• Goal of the exercise
Leaving out every line that comes before the one containing "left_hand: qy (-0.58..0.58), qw", output the rest of the records exactly, the final line included.
*** Opening Extracted information ***
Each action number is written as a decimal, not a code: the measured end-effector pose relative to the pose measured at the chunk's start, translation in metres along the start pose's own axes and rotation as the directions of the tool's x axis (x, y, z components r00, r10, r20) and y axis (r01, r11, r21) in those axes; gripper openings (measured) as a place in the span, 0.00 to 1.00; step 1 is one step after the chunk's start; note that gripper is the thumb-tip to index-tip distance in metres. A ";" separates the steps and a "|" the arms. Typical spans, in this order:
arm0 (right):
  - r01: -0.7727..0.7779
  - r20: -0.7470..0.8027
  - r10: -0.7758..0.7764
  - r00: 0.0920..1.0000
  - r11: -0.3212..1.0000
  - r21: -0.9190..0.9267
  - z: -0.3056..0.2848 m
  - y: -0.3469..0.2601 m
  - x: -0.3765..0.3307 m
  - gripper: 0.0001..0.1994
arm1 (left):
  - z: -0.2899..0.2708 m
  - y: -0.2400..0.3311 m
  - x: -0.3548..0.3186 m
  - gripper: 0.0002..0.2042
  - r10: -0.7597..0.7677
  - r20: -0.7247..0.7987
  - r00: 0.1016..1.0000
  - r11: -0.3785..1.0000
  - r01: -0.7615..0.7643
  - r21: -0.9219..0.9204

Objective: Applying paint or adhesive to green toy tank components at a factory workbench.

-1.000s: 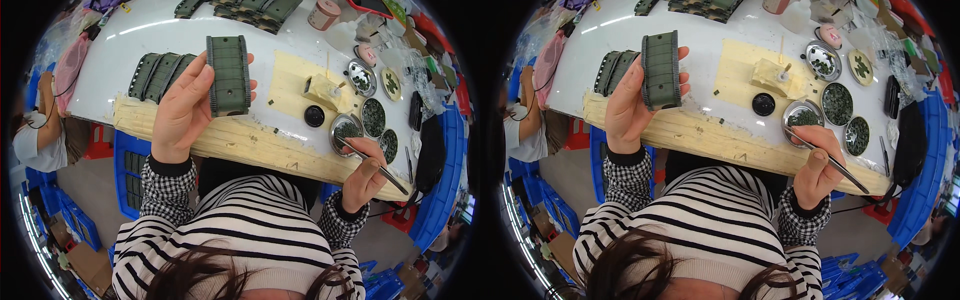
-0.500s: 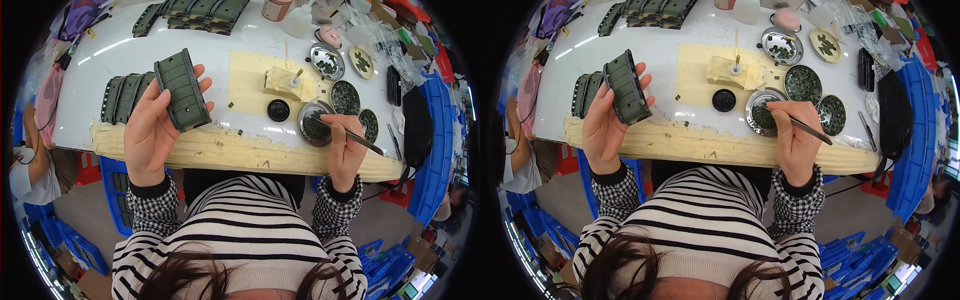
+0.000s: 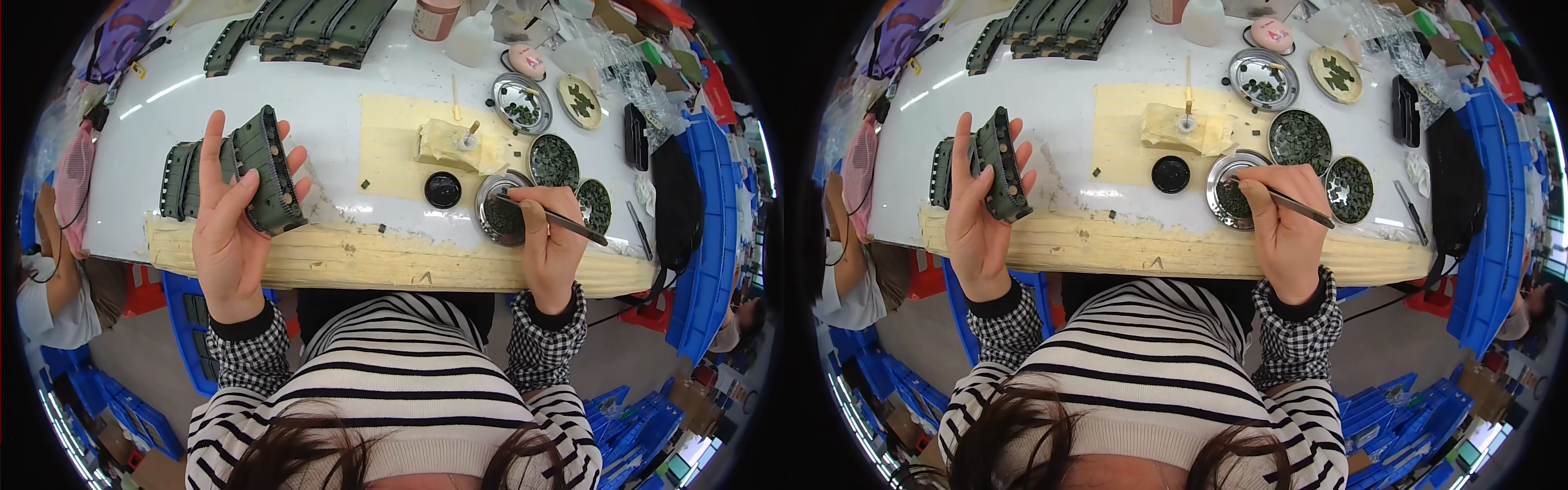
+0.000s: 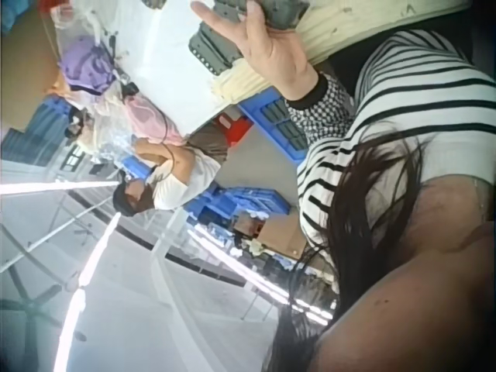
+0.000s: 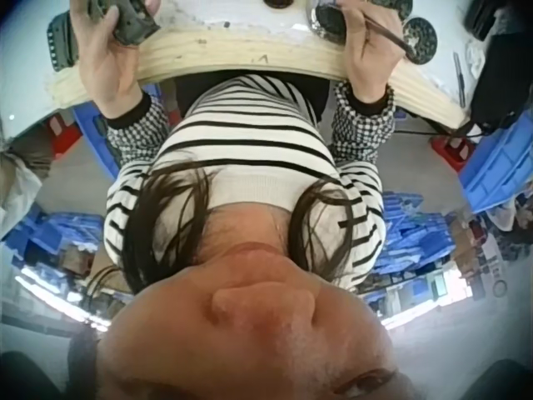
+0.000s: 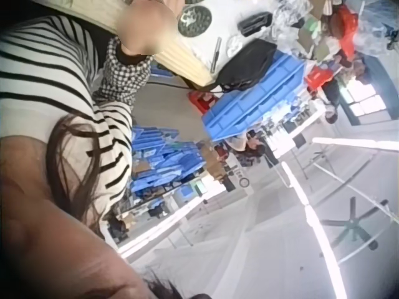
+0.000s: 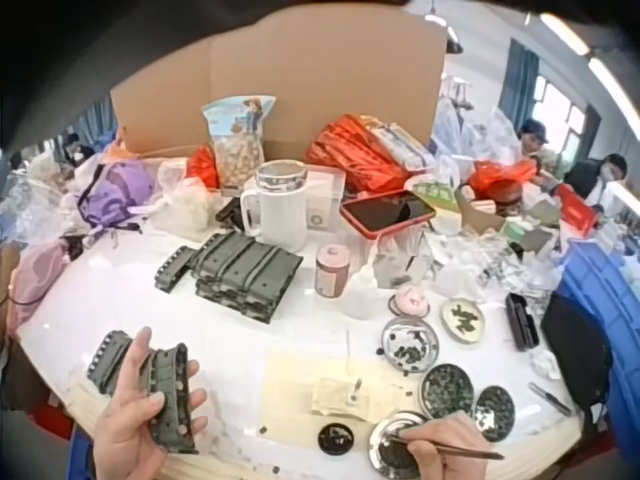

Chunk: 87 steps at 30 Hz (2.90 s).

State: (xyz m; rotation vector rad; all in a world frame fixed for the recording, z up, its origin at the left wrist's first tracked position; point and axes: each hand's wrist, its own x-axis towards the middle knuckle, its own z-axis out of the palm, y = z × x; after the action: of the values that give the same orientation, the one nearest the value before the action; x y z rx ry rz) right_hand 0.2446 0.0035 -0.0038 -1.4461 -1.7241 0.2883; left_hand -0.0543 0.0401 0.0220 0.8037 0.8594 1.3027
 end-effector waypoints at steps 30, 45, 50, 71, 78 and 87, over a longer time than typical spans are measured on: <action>-0.041 0.020 0.040 0.999 0.998 0.038 0.001 0.006 0.002 0.08 | -0.020 -0.009 0.017 0.14 0.035 -0.006 0.999 0.969 -0.036 -0.244; 0.553 0.055 -0.582 0.811 0.795 0.250 0.025 -0.059 0.019 0.12 | 0.029 -0.029 -0.020 0.12 -0.429 0.280 0.859 0.868 0.478 -0.135; 0.603 0.120 -0.625 0.771 0.778 0.180 0.033 -0.074 0.021 0.13 | 0.026 -0.035 -0.024 0.12 -0.434 0.336 0.836 0.843 0.508 -0.176; -0.033 0.256 -0.179 0.950 0.759 0.650 0.037 -0.066 0.016 0.12 | 0.020 -0.037 -0.026 0.14 -0.391 0.411 0.823 0.869 0.478 -0.130; -0.062 0.273 -0.165 0.948 0.743 0.666 0.039 -0.066 0.017 0.13 | 0.020 -0.036 -0.025 0.14 -0.366 0.422 0.830 0.891 0.443 -0.098; -0.112 0.286 -0.120 0.951 0.726 0.678 0.040 -0.067 0.015 0.14 | 0.020 -0.037 -0.025 0.14 -0.363 0.426 0.829 0.892 0.441 -0.097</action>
State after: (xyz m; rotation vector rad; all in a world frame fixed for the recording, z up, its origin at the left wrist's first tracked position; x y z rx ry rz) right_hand 0.1693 0.0095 0.0219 -0.8564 -1.5909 1.0913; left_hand -0.0212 0.0115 0.0007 0.6551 0.5260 0.7887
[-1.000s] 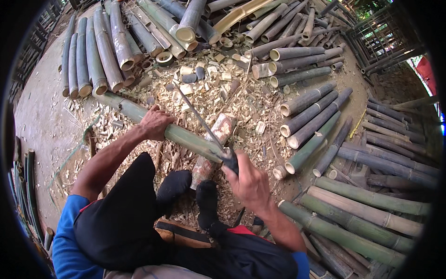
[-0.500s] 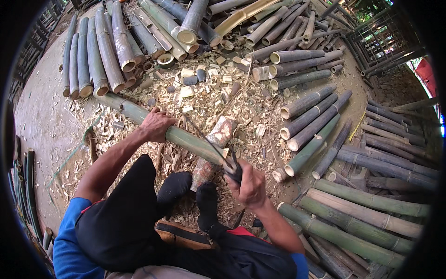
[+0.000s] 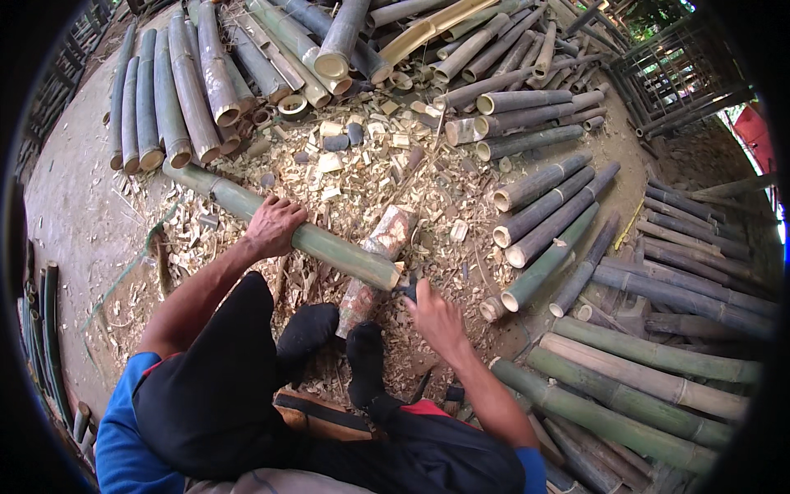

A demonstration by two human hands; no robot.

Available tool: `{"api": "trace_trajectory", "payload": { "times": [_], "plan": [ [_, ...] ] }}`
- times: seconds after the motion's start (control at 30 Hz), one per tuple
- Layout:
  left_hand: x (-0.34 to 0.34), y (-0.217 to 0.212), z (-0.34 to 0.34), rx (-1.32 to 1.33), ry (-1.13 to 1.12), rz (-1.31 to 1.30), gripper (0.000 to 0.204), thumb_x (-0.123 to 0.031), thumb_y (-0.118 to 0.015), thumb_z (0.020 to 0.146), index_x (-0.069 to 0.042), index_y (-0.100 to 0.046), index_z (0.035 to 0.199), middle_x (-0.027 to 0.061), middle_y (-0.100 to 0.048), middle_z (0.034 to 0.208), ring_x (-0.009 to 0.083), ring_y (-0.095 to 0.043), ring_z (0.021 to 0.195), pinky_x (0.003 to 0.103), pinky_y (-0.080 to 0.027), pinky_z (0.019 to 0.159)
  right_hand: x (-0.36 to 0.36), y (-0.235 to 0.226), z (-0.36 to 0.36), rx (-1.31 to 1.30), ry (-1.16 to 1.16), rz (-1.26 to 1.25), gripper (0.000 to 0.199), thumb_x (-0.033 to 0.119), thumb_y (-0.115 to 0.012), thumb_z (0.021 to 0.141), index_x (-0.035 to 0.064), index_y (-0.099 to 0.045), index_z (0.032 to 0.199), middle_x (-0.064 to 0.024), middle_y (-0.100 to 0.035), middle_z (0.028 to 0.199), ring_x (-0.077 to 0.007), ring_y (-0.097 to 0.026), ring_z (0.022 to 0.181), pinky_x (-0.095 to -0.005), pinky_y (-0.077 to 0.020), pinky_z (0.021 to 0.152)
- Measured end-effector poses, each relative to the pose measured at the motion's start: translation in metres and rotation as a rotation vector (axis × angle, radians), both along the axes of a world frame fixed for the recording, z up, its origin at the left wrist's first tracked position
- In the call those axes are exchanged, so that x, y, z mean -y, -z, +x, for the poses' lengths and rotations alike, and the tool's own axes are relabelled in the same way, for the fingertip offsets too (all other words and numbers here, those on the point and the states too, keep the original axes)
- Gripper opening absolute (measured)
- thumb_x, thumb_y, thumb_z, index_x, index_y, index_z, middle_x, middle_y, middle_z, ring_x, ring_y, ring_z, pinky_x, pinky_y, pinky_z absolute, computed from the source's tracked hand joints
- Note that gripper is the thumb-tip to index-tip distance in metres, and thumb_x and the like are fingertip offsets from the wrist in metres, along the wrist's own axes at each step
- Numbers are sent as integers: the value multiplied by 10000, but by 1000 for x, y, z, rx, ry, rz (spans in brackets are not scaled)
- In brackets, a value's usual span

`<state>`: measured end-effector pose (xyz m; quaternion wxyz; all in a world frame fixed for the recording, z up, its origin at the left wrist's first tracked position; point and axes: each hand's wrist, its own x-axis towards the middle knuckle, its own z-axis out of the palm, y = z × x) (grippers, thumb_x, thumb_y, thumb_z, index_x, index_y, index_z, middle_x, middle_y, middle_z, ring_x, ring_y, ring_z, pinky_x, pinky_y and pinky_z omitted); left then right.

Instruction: The person cuts a segment of bamboo using a knife, then uses the knife to shave or smooth the edges and surface of the cut bamboo piece.

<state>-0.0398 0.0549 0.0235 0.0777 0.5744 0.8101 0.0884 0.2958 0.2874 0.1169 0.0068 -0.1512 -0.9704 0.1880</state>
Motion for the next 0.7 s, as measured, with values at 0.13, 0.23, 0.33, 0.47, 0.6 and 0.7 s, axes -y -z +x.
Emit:
{"api": "trace_trajectory", "payload": {
  "times": [0.13, 0.23, 0.33, 0.47, 0.6, 0.7],
  "plan": [
    [8, 0, -4, -28, -9, -33, 446, -240, -837, 698, -124, -673, 1097, 65, -700, 1040, 277, -672, 1066, 454, -481, 947, 17, -50, -26, 272, 55, -31, 344, 279, -676, 1038, 18, -495, 1170, -291, -710, 833, -519, -719, 782, -576, -572, 653],
    [12, 1, -4, -4, -18, -15, 439, -243, -835, 700, -122, -671, 1088, 67, -702, 1038, 277, -671, 1061, 456, -482, 950, 34, -96, -46, 12, 42, -146, 347, 286, -691, 1032, 8, -514, 1144, -290, -721, 874, -471, -749, 793, -536, -582, 641],
    [8, 4, -3, -19, -18, 40, 432, -217, -831, 698, -124, -670, 1088, 65, -689, 1053, 272, -662, 1072, 454, -476, 955, 38, -96, -39, -453, -86, -125, 355, 295, -688, 1041, -6, -523, 1130, -274, -731, 861, -398, -780, 773, -465, -601, 612],
    [-1, 3, -4, -37, 0, 55, 458, -218, -836, 681, -125, -664, 1095, 66, -661, 1021, 278, -645, 1055, 454, -459, 961, -3, -2, -11, 368, 120, 52, 367, 298, -672, 1051, -18, -525, 1168, -268, -729, 806, -427, -766, 745, -488, -600, 601],
    [16, 13, 1, -57, -33, 85, 558, -221, -877, 630, -123, -662, 1136, 71, -647, 1067, 286, -629, 1089, 470, -451, 1003, 15, -70, -43, 256, 62, -39, 351, 268, -681, 1045, -19, -531, 1181, -278, -724, 829, -447, -747, 726, -504, -582, 573],
    [28, 26, 5, -143, -64, 210, 576, -218, -884, 630, -119, -655, 1148, 77, -647, 1093, 292, -624, 1119, 479, -443, 1044, 36, -103, -50, -151, 30, -211, 328, 220, -703, 1028, -20, -545, 1187, -259, -728, 841, -431, -752, 718, -505, -583, 585]
  ]
}}
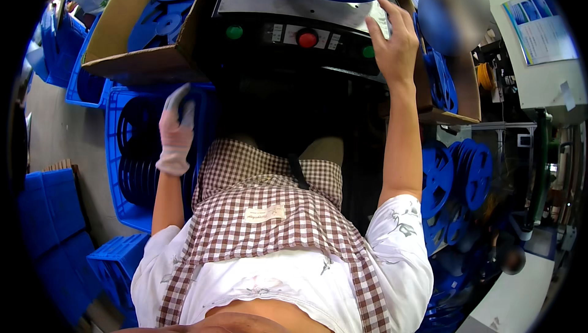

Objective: The person repeatedly picks up blue plastic reels from a bin, inspects them, and places them into a cardboard box. The person wears gloves and works at a table in a warehouse-like setting.

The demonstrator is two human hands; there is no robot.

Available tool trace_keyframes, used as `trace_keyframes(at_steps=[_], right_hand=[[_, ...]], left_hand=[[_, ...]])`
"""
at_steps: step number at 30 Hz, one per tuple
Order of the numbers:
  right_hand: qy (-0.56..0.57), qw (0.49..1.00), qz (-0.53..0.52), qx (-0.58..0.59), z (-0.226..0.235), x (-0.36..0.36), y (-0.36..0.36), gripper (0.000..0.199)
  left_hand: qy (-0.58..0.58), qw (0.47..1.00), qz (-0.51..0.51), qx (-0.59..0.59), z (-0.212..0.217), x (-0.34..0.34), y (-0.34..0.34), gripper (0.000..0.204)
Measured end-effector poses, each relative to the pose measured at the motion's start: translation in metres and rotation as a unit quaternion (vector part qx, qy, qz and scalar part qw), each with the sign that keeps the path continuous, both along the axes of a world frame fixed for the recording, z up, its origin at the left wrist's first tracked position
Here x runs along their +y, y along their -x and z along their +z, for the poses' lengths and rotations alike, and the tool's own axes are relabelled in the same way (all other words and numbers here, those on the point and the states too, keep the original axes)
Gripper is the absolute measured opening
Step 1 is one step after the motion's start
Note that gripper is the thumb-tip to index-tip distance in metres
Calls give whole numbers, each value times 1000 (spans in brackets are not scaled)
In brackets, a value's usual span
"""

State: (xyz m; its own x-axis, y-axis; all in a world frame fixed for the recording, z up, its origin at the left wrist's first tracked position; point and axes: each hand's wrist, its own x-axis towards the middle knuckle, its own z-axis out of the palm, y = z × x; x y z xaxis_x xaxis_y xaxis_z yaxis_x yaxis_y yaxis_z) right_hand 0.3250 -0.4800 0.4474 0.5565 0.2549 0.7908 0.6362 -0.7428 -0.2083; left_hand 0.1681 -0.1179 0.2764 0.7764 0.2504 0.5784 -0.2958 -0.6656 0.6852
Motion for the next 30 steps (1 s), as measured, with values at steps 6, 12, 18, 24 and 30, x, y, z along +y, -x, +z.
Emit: trace_keyframes(at_steps=[6, 12, 18, 24, 30], right_hand=[[120, 989, 60, -60, 22, 57, -35, 36], [217, 974, 34, -48, 15, 56, -77, 38], [245, 969, 8, -17, 10, 47, -105, 39], [267, 964, 0, -6, -4, 47, -152, 41], [312, 933, -173, 46, 13, -63, -183, 42]], left_hand=[[104, 970, 129, 180, -146, 88, 98, 32], [-79, 879, 216, 419, -238, 104, 181, 35], [-90, 826, 231, 506, -265, 78, 203, 36], [-5, 840, 240, 486, -266, 55, 216, 38], [-27, 855, 271, 441, -257, 55, 170, 37]])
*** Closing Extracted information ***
• Exercise result
  left_hand: qy (-0.58..0.58), qw (0.47..1.00), qz (-0.51..0.51), qx (-0.59..0.59), z (-0.212..0.217), x (-0.34..0.34), y (-0.34..0.34), gripper (0.000..0.204)
Measured end-effector poses, each relative to the pose measured at the motion's start: translation in metres and rotation as a unit quaternion (vector part qx, qy, qz and scalar part qw), each with the sign that keeps the path continuous, both along the axes of a world frame fixed for the recording, z up, its origin at the left wrist's first tracked position
Here x runs along their +y, y along their -x and z along their +z, for the poses' lengths and rotations alike, and the tool's own axes are relabelled in the same way (all other words and numbers here, those on the point and the states too, keep the original axes)
Gripper is the absolute measured opening
Step 1 is one step after the motion's start
Note that gripper is the thumb-tip to index-tip distance in metres
Calls give whole numbers, each value times 1000 (spans in brackets are not scaled)
In brackets, a value's usual span
"""

State: (xyz m; its own x-axis, y-axis; all in a world frame fixed for the recording, z up, its origin at the left wrist's first tracked position; point and axes: each hand's wrist, its own x-axis towards the middle knuckle, its own z-axis out of the palm, y = z × x; x y z xaxis_x xaxis_y xaxis_z yaxis_x yaxis_y yaxis_z) right_hand 0.3250 -0.4800 0.4474 0.5565 0.2549 0.7908 0.6362 -0.7428 -0.2083; left_hand 0.1681 -0.1179 0.2764 0.7764 0.2504 0.5784 -0.2958 -0.6656 0.6852
Motion for the next 30 steps (1 s), as measured, with values at steps 6, 12, 18, 24 and 30, x, y, z along +y, -x, +z.
Emit: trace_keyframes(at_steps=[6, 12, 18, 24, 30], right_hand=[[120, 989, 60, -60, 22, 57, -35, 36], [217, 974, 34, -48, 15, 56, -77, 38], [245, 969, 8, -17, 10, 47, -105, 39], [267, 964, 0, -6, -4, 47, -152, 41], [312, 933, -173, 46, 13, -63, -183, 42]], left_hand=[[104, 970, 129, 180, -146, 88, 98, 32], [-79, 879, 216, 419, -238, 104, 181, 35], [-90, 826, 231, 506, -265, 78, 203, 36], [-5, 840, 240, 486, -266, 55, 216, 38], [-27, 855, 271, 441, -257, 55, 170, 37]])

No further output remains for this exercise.